That is an unfair characterisation, I think. The article does indeed reproduce heavyboots in its 725 words entirety (according to pages's word count for what that one's worth), but tacks a further 930 words afterwards. And these 930 are interesting indeed as they're further explorations of the phenomenon and discussion on its underlying reasons.
Fair enough - I've changed the wording a bit. Personally, though, I thought that the follow-on discussion didn't add much beyond what was mentioned in the original heavyboots article.
This was a pretty entertaining read. First I thought I would sense a smug sense of superiority of natural science over the humanities, but then I realized he performed the same test on his physics students.
I always sucked in tests. In the first question, I would have hesitated between b) and d).
The reason for choosing b) would have been that the moon's gravity being weak, the earth's gravity nullified the moon's thus having a floating pen.
The reason for choosing d) would be because Moon's gravity is stronger than Earth's.
This is why I think tests are stupids. If I had chosen b) instead of d) I would have gotten a wrong answer. Even though my thought process would be correct. Just missing the right information (which could have been easily found outside a test environment).
The relative strength of gravity mostly does not matter. If the Earth pulled on you harder than the moon, you'd still fall towards the moon, because the moon is just as strongly affected by that gravity as you are (momentarily ignoring tides).

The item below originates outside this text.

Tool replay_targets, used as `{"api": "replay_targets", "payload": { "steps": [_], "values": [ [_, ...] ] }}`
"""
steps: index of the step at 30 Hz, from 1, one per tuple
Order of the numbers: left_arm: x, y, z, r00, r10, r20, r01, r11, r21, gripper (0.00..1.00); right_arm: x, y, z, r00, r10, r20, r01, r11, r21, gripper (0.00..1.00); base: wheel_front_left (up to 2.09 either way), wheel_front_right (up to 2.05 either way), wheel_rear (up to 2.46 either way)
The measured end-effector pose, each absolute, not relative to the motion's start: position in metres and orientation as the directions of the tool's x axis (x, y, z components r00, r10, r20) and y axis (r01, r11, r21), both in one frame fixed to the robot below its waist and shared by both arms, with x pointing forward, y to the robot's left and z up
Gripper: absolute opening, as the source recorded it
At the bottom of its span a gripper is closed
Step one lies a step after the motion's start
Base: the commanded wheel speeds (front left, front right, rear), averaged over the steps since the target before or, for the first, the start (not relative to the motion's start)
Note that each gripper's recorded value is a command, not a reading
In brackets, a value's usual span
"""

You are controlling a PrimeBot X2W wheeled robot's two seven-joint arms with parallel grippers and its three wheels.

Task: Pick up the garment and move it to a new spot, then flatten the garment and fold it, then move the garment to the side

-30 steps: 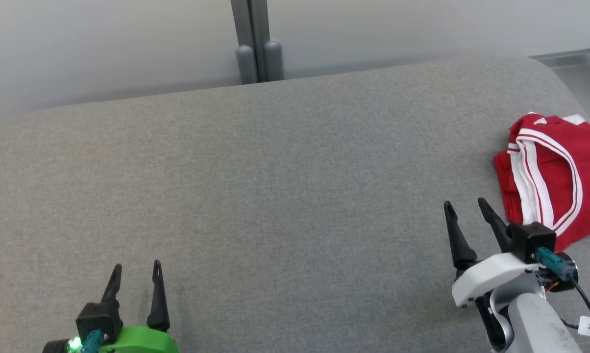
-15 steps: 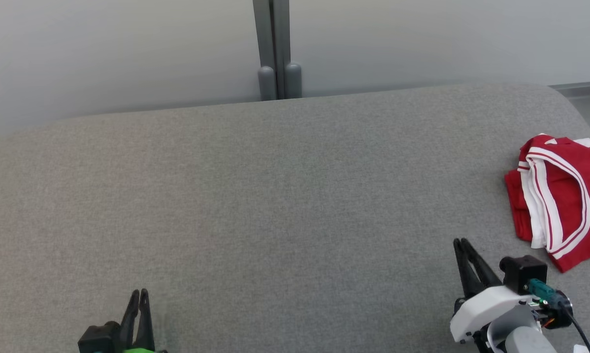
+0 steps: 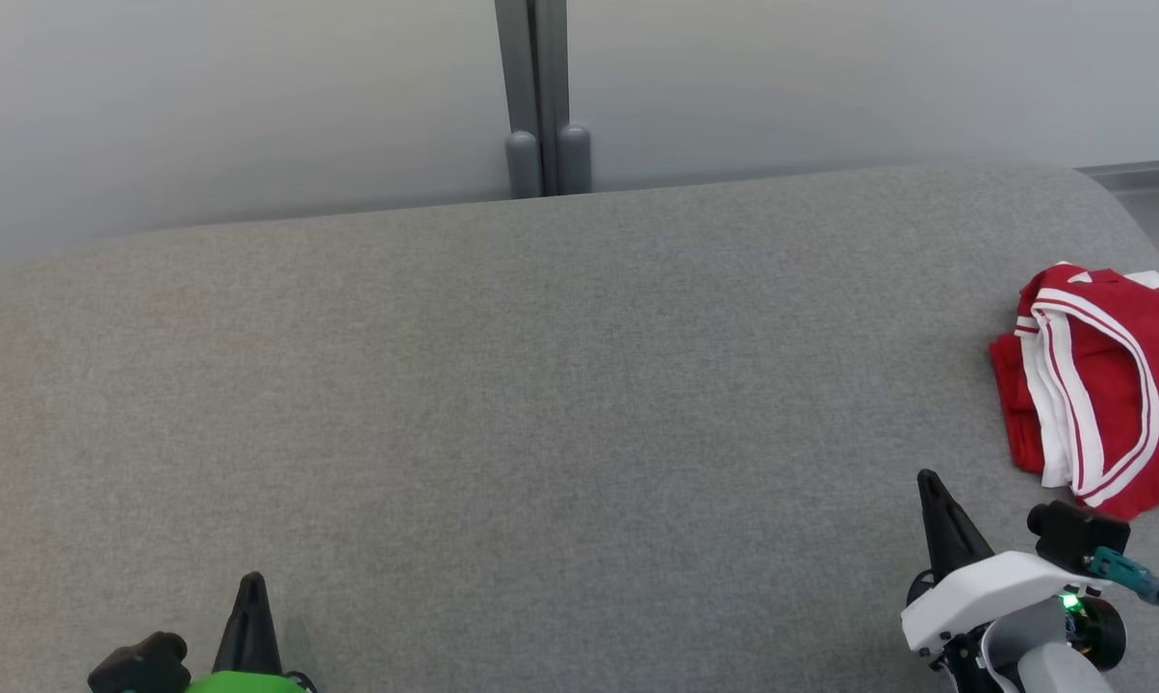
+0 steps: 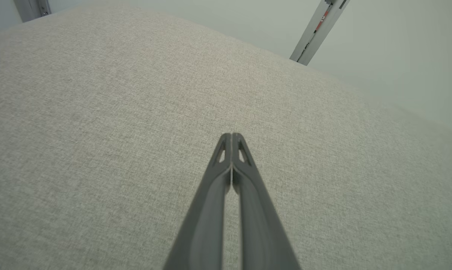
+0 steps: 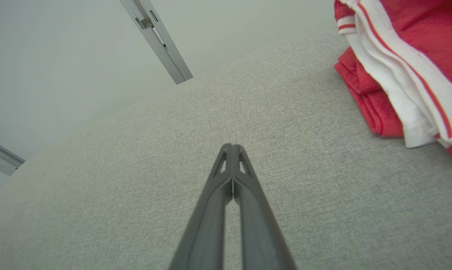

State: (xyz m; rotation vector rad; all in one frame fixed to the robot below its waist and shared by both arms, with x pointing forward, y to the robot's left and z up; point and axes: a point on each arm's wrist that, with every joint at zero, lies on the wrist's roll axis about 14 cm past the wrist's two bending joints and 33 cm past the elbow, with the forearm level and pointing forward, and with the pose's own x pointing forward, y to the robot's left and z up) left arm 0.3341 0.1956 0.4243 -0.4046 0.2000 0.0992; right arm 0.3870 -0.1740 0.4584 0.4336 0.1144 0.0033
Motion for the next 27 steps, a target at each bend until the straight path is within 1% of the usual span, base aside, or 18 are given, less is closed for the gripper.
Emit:
{"api": "replay_targets", "payload": {
  "steps": [15, 27],
  "values": [
    [0.345, 0.200, 0.435, 0.977, 0.070, -0.203, -0.178, 0.793, -0.582, 0.00, 0.388, -0.182, 0.465, 0.994, -0.006, -0.112, 0.073, 0.787, 0.613, 0.00, 0.00, 0.00, 0.00],
    [0.354, 0.201, 0.444, 0.979, 0.069, -0.190, -0.186, 0.683, -0.706, 0.00, 0.390, -0.186, 0.470, 0.994, -0.015, -0.108, 0.090, 0.676, 0.731, 0.00, 0.00, 0.00, 0.00]
  ]
}}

So no, I'm pretty sure your thought process wasn't remotely correct.
His thought process is correct, but his "pen on the Moon" model is missing vital element (that Moon is in free fall/orbiting Earth).
If Moon was hanging on a stick connected to Earth (instead of orbiting Earth) and Earth gravity forces on a pen were stronger than Moon's gravity forces, then pen would fall in Earth.
Of course you and I know that there are no such strong materials for that Earth-Moon stick, but that's yet another level of complexity that most people don't have to know about.
>If Moon was hanging on a stick connected to Earth (instead of orbiting Earth) and Earth gravity forces on a pen were stronger than Moon's gravity forces, then pen would fall in Earth.
Technically that's true, but it would require a completely different scenario. Earth's gravity is miniscule at that altitude. For the moon to have a weaker force it would have to be so small that it would likely not even qualify as a moon any more.
Well, you are ignoring tides, I'm not. I say that theoretically, you could be at the Roche Limit, and then the pen would stay still. Hypothetical, yet real. So thank you very much but yeah, the thought process stand correct.
Tides are purely about relative differences in gravity between positions, though, not about differences in pull between two bodies. You can still be at a point where the Earth's gravity is greater than the Moon's while on the surface of the Moon without anything floating away and while comfortably outside the Roche limit. In fact, such a situation must necessarily exist outside the Roche limit for any body.
I'd be comfortable marking you wrong, unless you had a reason to think the two forces would be almost exactly the same on the moon's surface. It's not a matter of being confused as to which is stronger when you say 'neither'.
Thanks for posting that. Not one to complain about blogspam, but that's one of the all-time great "internet motherfucker" posts. Neither Sciencegeekgirl.com (lol, brand yourself harder) nor anyone else can do much to add to it.
Actually, Sciencegeekgirl.com adds VERY MUCH to the article, namely a highly interesting discussion of WHY students give these wrong answers. No, it's not because they're stupid or ignorant.
Obviously, anyone who answers a question incorrectly is ignorant of the correct answer, but the point is that in many cases the wrong answer seems to be logically based on a wrong mental model of how gravity works. Just like Aristotelian physics. And Newtonian physics as well. Would you call Aristotle and Newton ignorant?
The interesting part is the discussion of what these wrong mental models look like and how you can teach a correct one.
Absolutely. There was much they did not know, as is true of anyone. "Ignorant" is not an insult, it simply means you do not know something. Would you say Aristotle and Newton knew everything about everything? If not, then they would be, by definition, ignorant of the things they did not know.
The problem is that they may know that the Moon has gravity, but they don't understand what that concretely means when it comes to questions like this.
I would dispute the validity of calling that state of mind "knowing that the moon has gravity". I would instead call it "memorized a couple of correlated keywords".
On its own yes, but if combined with the previous statement that a pen would float away, it just exhibits a piecemeal and inconsistent understanding of physics.
Oh god. Feathers and dust don't float away because they're weightless.
They float away because air currents exert forces on them that are greater than their weight. Eventually, in a still-air environment, the feather and the dust will settle to the ground. You can verify this by going to your nearest attic.